Are you the one at the family picnic who encourages your loved ones to an active game or activity instead of lying around on a blanket? If so, I imagine that at least once, you wished your loved ones were more interested in being more active. There is certainly a balance in how to encourage your loved ones to be more active while not being totally irritating. This article will provide you with some important ideas on how to encourage your loved ones to be more active without pushing them away.
1. Be the change
When I left my corporate job, and started training to become a personal trainer, I learned so much incredible information. I wanted to tell everyone! I wanted to shout it from the rooftops and share it with every person that mentioned food or exercise – anytime, anywhere. I started by telling my Dad that golf once a week was not enough exercise. Shaking my head at his ham and cheese on white bread sandwiches. I wrote my Mum a training program to help her with those flabby ‘bingo wings’ that she was always complaining about. I tried to convince my non-exercising sister to run with me – even though she hated it.

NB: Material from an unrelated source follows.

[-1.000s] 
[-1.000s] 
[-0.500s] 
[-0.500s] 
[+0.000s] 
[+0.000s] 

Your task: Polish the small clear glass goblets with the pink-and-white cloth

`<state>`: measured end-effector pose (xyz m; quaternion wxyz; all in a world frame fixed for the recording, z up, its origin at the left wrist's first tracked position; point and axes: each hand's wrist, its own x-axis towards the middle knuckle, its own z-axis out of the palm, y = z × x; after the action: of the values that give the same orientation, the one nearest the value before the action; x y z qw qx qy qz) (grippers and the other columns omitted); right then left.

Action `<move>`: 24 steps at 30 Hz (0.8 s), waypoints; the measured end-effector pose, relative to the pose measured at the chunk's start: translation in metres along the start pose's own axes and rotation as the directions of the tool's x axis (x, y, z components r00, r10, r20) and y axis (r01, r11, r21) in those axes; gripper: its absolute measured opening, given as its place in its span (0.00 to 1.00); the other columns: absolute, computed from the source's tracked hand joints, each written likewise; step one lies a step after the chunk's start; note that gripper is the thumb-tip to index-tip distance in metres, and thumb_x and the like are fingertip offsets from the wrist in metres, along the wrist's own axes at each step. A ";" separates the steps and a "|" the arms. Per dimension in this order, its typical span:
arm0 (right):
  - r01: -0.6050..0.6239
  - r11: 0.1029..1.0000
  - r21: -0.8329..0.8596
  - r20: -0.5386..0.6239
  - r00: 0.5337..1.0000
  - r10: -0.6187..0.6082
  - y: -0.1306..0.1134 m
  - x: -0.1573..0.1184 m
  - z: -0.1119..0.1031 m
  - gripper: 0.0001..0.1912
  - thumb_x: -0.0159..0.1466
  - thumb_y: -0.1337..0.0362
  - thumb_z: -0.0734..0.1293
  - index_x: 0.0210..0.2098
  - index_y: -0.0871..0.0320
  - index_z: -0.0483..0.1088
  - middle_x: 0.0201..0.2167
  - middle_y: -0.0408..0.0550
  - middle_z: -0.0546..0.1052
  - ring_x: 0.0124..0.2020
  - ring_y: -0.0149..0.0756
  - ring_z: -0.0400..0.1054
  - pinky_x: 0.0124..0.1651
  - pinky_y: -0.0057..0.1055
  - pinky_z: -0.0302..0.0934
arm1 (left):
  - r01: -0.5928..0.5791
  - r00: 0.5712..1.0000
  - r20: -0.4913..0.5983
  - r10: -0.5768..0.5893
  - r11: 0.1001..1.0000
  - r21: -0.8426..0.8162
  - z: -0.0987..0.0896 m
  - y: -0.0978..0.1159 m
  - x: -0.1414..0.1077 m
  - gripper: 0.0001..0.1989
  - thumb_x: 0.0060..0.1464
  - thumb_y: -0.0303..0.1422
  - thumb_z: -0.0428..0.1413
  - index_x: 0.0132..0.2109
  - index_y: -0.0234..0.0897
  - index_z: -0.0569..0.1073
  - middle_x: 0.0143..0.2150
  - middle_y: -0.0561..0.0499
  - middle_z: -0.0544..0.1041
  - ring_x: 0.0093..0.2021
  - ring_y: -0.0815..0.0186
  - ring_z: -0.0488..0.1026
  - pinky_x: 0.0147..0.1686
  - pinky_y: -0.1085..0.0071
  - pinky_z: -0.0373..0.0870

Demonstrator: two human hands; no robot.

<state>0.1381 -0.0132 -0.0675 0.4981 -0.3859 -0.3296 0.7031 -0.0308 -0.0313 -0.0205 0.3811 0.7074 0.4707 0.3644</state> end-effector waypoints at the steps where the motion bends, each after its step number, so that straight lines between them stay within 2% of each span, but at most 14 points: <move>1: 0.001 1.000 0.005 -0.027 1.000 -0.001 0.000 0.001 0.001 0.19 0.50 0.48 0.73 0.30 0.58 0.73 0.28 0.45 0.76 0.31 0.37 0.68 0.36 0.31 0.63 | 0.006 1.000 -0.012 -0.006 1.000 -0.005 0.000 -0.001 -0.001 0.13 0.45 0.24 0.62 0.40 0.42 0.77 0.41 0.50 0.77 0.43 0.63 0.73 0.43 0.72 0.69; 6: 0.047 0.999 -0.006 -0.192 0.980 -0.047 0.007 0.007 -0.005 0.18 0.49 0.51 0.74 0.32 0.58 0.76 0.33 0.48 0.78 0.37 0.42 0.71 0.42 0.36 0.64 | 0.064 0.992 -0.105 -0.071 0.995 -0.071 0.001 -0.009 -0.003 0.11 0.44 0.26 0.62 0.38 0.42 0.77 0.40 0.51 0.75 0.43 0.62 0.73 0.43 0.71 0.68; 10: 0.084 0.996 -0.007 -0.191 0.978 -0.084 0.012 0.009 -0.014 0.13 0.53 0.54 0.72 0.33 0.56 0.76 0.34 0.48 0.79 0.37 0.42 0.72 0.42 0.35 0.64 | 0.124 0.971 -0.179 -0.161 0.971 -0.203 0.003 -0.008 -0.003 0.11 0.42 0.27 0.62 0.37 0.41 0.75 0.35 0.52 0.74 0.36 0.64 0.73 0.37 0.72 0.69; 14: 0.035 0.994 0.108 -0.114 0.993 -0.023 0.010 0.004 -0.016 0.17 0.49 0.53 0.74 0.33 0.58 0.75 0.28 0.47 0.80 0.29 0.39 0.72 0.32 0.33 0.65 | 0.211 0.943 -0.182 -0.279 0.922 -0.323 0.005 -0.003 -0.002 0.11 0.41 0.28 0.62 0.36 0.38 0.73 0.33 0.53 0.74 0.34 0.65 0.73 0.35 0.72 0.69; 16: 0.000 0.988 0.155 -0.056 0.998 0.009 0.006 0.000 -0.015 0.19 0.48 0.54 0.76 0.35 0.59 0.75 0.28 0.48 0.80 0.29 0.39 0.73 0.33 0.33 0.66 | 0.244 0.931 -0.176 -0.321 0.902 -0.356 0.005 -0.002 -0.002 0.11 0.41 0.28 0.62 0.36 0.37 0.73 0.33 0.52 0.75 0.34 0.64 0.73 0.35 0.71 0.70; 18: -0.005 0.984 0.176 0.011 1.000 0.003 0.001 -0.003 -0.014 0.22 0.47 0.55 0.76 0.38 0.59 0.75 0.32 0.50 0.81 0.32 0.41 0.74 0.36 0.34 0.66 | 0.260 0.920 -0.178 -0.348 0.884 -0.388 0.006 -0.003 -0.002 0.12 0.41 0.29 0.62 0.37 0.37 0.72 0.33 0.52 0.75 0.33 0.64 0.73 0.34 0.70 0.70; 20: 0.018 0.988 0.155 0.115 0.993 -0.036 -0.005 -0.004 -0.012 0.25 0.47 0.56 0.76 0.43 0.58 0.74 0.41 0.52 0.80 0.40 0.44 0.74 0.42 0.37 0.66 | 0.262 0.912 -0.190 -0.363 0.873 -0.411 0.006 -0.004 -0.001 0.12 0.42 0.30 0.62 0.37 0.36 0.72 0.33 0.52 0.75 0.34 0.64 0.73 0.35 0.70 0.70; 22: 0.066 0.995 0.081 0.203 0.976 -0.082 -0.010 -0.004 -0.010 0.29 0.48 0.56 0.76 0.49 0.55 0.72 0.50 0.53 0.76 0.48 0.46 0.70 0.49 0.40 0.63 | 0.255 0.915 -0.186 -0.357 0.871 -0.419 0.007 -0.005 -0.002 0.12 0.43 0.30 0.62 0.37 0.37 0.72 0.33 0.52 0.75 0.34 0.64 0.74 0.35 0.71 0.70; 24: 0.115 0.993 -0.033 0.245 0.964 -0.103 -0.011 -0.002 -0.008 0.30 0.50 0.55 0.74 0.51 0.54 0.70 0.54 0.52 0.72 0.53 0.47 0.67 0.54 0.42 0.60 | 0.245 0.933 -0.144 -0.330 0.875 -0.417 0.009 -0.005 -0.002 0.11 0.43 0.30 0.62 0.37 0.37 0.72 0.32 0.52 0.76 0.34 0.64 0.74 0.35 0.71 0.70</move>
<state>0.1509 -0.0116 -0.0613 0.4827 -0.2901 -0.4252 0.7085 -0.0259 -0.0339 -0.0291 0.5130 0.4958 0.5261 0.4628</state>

With all this, I learned a very important lesson that telling people they should change, wasn’t a very effective method. Not everyone is as passionate about fitness as I’d like them to be. And that’s OK. When I stopped trying to change people, convince people and teach people to be more active, I realised that life was more fun – for both me and them!
People are more likely to change from watching and mimicking someone else’s behaviour, than by being told. Think about how we all learned to talk and walk. We simply observed and copied. Mimicking behaviour is hardwired into us from when we were very little. If you live a fit lifestyle, just by spending time with you and seeing how you live, your loved ones may start to want to become healthier. And if not, that’s their decision.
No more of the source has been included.